> [HOW TO COMPLETE THIS TASK]: In the material below, please retype the lines from the very first through the one with "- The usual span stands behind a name", exactly and without pictures.

-*-

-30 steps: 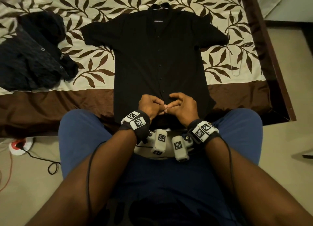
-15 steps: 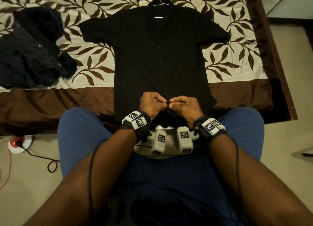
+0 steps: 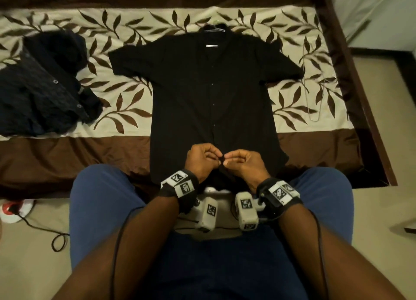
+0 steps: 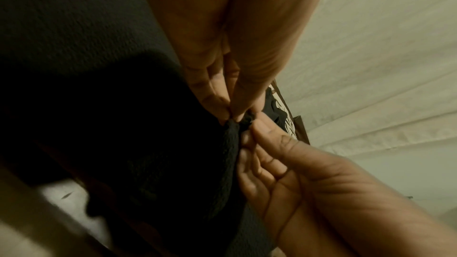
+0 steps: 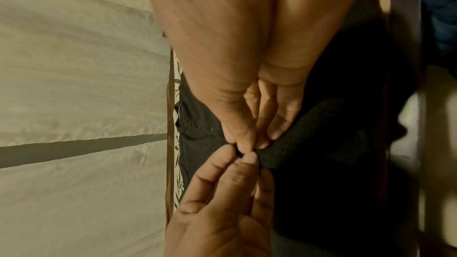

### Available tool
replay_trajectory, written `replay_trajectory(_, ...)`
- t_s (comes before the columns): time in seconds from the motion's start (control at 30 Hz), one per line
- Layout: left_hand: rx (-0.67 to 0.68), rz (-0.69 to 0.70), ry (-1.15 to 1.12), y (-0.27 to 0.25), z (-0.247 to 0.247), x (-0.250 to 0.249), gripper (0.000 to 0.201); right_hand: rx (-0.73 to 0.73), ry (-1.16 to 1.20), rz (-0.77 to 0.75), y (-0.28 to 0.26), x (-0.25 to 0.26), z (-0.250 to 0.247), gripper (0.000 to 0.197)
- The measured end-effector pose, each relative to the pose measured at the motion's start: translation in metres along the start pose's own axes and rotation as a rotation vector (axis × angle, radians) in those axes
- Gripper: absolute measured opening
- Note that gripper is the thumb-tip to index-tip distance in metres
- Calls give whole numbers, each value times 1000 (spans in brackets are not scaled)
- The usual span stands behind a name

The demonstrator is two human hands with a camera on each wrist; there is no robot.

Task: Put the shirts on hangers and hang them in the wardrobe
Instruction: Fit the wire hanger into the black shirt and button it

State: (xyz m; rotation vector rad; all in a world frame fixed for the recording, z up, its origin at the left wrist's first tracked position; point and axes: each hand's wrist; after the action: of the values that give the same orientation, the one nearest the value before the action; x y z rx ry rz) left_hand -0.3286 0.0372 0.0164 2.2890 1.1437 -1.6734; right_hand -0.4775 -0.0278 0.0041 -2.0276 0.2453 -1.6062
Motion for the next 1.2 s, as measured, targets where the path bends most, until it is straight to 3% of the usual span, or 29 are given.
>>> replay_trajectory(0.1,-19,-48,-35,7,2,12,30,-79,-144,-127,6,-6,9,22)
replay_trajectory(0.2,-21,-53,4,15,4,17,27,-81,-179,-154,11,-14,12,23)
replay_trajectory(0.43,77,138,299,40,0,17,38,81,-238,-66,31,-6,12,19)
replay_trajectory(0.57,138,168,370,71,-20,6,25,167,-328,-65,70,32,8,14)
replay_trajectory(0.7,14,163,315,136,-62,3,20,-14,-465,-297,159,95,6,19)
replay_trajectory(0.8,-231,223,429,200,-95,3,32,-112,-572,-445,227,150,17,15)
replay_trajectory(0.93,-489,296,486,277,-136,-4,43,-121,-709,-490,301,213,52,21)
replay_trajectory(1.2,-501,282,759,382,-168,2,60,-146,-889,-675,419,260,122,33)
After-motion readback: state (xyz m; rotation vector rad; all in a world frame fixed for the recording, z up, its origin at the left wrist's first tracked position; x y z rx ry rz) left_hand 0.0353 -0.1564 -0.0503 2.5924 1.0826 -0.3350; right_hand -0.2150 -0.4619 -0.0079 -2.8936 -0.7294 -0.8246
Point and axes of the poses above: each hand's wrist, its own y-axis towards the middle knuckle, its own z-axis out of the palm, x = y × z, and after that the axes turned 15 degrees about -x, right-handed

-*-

> [ANSWER BELOW]:
-30 steps: 
-15 steps: 
+0 steps: 
+0 steps: 
+0 steps: 

### Available tool
replay_trajectory, written `replay_trajectory(_, ...)`
- t_s (comes before the columns): time in seconds from the motion's start (control at 30 Hz), one per line
- Layout: left_hand: rx (-0.67 to 0.68), rz (-0.69 to 0.70), ry (-1.15 to 1.12), y (-0.27 to 0.25), z (-0.247 to 0.247), x (-0.250 to 0.249), gripper (0.000 to 0.201); right_hand: rx (-0.73 to 0.73), ry (-1.16 to 1.20), rz (-0.77 to 0.75), y (-0.28 to 0.26), x (-0.25 to 0.26), z (-0.250 to 0.247), gripper (0.000 to 0.197)
- The measured end-effector pose, each relative to the pose measured at the motion's start: translation in metres along the start pose's own axes and rotation as a rotation vector (axis × angle, radians) in those axes
- Gripper: absolute measured opening
- Note that gripper is the thumb-tip to index-tip distance in metres
- Calls give whole numbers, each value times 1000 (spans in brackets are not scaled)
- The usual span stands behind a name

The exercise asks for nothing further.